Venezuela had been supplying the Dominican Republic with more than 100,000 barrels of oil per day -- more than half of its oil needs -- under the regional San Jose trade agreement. Costa Rica is part of the same accord.
Costa Rica earlier this year granted political asylum to Carlos Ortega, a firebrand Venezuelan union boss who led a crippling opposition strike in December and January that failed to topple Chavez.
Chavez, who also survived a brief coup in April last year, on Sunday played an unspecific audio tape he said was a recording of Ortega in San Jose, the capital of the small Central American nation, and another opposition leader talking over details of plans to destabilize his government.
Since he was first elected in 1998, Chavez has battled a determined campaign from opponents who accuse him of driving Venezuela into economic and political chaos. He brands them elites trying to scuttle his populist reforms for the poor.
His opponents hope to challenge Chavez at the ballot box with a referendum next year.
Venezuela suspended oil shipments to the Dominican Republic and recalled its ambassador in September after accusing a former Venezuelan president and oil traders of plotting against Chavez from Santo Domingo.
The Dominican Republic dismissed the allegations and Venezuelan officials last week held talks on smoothing over the spat and restoring oil supplies to the Caribbean island.
Oil firings in Venezuela take toll down the line - paralysis in maintenance
Venezuela's Chavez warns supporters of referendum their names will be remembered***President Hugo Chavez issued a warning Saturday to anyone planning to sign a referendum on his presidency, saying their names would be registered and remembered "forever."
Venezuela's elections authority this week said the opposition could gather signatures supporting a recall referendum from Nov. 28 to Dec. 1. The constitution says a referendum request must be backed by signatures from at least 20 percent of the electorate.
But Chavez warned: "Their names will be recorded forever." "They should know that although they are not going to get (a referendum), their names will be recorded. Unlike in a vote, which is secret, they will sign. They will put their names and surnames, their national ID number and their fingerprint," he said.***
Here's another take on CHavez.
Chávez steps up criticism of U.S.***''What [Chávez] is looking for,'' argues Felipe Mujica, president of the opposition Movement to Socialism, ``is for [U.S. officials] to attack him, so that he is left on his own and can do whatever he likes.''
Chávez even appears to be preparing for a Cuba-styled U.S. embargo and in recent months has repeatedly stressed the need for ``food sovereignty.''
FOOD DISTRIBUTION
When the anti-government strike threatened food distribution, he set up an embryonic government-run food import system, using Cuba as the intermediary.
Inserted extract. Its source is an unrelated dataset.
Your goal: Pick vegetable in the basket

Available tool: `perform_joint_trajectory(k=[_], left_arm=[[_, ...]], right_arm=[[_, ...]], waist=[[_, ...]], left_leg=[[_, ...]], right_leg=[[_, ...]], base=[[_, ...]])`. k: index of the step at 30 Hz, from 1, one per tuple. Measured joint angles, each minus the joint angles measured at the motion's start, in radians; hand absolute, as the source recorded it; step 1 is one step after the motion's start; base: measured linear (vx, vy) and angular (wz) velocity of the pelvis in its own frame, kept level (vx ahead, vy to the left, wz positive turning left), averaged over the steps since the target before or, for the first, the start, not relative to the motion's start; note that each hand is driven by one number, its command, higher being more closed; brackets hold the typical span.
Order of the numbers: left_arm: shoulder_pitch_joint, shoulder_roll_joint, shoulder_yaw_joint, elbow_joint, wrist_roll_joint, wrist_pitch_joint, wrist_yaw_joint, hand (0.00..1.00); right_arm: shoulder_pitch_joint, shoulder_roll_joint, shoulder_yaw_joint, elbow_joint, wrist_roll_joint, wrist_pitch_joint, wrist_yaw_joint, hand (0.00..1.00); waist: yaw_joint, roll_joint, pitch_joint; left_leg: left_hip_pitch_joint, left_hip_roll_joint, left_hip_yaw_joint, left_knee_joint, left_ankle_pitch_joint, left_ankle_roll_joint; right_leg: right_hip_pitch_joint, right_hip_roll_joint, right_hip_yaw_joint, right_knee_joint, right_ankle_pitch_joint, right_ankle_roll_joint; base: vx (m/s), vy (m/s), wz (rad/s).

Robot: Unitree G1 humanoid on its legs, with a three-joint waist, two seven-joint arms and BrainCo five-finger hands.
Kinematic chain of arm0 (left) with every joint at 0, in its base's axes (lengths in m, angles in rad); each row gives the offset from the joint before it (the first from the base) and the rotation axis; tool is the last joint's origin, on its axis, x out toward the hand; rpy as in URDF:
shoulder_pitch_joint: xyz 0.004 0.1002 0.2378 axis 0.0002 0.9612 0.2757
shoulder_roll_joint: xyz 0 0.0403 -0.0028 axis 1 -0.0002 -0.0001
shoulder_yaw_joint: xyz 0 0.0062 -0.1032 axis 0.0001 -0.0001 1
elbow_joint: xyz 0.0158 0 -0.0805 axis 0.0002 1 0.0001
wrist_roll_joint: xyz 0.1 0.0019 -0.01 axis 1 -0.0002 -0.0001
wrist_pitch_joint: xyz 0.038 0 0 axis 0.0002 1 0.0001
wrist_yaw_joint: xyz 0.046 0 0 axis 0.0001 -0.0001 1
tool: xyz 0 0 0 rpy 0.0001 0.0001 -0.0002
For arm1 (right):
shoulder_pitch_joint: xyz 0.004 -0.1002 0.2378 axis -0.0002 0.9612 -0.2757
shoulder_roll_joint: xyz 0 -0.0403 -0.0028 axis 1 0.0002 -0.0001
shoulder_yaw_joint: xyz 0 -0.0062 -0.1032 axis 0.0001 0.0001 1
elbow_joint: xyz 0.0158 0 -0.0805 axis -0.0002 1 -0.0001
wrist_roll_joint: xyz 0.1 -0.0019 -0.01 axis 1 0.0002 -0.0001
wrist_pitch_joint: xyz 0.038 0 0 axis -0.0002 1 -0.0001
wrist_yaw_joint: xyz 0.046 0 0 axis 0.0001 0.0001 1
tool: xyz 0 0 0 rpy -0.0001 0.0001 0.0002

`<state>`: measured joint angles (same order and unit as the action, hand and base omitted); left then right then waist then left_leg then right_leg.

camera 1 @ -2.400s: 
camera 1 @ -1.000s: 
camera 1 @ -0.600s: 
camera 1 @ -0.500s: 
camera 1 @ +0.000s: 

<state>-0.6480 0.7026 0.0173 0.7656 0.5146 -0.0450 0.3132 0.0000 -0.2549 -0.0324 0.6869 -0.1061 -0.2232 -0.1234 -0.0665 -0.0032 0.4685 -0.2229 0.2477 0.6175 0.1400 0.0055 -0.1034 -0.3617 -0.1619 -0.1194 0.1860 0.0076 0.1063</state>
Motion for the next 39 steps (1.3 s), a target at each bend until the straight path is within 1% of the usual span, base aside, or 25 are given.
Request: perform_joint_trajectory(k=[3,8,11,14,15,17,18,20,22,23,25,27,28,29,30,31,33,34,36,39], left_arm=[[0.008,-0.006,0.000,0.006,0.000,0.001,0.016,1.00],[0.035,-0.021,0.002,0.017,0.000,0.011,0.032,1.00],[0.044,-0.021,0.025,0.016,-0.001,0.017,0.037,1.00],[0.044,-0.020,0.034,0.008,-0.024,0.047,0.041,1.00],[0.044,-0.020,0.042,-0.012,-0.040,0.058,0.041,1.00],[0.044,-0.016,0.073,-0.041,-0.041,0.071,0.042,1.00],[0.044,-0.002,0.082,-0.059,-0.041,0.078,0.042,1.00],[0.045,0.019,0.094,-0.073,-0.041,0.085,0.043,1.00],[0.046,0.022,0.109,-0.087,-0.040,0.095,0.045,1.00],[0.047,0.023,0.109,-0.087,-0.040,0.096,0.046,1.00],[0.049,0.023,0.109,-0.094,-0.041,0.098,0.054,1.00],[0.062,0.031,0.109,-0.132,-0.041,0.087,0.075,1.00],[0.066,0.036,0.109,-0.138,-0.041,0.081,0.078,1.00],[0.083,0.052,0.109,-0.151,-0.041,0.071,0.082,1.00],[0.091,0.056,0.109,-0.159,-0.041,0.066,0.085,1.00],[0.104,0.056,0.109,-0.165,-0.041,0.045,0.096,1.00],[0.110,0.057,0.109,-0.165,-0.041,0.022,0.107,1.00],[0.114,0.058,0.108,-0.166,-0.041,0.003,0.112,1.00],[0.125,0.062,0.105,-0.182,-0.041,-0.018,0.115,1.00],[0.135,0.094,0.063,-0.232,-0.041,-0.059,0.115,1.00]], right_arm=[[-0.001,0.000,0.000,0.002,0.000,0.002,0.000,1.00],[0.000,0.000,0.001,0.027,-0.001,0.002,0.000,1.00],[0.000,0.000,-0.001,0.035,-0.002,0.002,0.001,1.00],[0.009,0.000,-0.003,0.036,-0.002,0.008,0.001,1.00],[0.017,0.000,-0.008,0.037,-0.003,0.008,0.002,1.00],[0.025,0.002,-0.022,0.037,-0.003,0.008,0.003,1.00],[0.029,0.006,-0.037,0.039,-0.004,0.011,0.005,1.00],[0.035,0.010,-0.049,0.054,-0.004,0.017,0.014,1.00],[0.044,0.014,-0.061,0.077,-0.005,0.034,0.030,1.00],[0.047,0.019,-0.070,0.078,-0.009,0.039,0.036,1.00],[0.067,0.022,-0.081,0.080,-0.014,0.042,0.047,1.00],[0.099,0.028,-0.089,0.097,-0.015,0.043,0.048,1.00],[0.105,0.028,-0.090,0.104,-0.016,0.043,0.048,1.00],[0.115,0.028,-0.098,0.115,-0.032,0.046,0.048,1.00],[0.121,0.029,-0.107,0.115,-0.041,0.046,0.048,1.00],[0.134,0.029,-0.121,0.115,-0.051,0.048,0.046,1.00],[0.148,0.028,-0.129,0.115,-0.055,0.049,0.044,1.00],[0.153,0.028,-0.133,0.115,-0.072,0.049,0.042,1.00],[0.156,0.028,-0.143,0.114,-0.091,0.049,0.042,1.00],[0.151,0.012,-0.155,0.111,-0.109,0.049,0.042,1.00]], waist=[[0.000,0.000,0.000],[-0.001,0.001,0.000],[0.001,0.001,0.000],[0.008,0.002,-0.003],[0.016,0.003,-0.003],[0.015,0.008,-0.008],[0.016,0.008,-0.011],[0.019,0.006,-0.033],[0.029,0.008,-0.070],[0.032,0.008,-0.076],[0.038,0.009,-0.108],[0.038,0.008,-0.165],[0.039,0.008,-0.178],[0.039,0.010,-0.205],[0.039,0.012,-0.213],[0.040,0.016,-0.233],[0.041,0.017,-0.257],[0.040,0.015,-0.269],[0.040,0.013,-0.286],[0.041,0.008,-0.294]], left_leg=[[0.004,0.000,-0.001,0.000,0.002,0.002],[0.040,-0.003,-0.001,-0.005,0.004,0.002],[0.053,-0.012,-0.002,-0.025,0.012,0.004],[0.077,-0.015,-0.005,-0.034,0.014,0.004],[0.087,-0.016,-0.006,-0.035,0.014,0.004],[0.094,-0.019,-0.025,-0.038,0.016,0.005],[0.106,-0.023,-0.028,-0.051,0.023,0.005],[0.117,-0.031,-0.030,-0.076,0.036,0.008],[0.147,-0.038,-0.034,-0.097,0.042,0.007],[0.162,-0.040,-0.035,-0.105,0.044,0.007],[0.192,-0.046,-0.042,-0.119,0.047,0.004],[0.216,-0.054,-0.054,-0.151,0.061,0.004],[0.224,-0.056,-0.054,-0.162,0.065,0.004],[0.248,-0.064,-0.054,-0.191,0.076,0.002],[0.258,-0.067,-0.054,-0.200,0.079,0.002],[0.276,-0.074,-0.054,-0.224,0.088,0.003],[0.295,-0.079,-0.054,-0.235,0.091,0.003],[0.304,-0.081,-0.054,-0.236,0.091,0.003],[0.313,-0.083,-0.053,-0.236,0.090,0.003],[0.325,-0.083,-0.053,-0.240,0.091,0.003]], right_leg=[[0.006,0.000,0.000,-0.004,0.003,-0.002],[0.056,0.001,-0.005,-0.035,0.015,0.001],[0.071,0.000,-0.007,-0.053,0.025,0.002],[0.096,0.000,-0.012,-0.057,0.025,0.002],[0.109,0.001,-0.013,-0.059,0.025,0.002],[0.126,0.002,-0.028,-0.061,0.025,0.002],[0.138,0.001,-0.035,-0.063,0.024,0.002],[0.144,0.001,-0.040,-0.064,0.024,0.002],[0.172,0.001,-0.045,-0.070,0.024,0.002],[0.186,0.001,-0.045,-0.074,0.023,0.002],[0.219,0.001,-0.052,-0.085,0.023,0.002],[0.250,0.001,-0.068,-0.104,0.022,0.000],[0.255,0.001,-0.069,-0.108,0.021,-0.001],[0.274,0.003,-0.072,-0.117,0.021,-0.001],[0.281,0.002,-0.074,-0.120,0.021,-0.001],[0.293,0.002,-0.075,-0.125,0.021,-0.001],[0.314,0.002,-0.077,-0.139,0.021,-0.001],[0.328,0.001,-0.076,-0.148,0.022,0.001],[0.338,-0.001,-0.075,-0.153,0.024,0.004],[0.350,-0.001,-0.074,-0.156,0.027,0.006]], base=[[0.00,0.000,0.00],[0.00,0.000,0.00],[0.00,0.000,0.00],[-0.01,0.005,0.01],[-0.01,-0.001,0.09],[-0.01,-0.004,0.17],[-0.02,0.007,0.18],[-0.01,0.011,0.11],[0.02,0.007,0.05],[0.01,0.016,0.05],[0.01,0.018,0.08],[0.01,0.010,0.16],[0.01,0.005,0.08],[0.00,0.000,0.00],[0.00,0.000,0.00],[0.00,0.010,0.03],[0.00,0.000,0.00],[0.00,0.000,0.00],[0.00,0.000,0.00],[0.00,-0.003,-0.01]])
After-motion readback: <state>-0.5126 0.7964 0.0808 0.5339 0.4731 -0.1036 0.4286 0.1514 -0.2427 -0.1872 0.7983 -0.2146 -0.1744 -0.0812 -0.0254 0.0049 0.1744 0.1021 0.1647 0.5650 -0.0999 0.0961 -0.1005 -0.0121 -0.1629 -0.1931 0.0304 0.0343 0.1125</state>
''If his regime could survive that way,'' said Elsa Cardozo, a university professor of international relations, ``he wouldn't care. He's shown no concern for the fact that the private sector is on the verge of collapse.''
Under all the leftist theories of foreign policy that Chávez has studied and now holds, political analyst and Chávez biographer Alberto Garrido said, ``the final confrontation was always with the United States.''
But Garrido believes Chávez may feel he's not yet ready for a showdown, so he is nibbling around the edges of misbehavior in order to lay the groundwork for an eventual break.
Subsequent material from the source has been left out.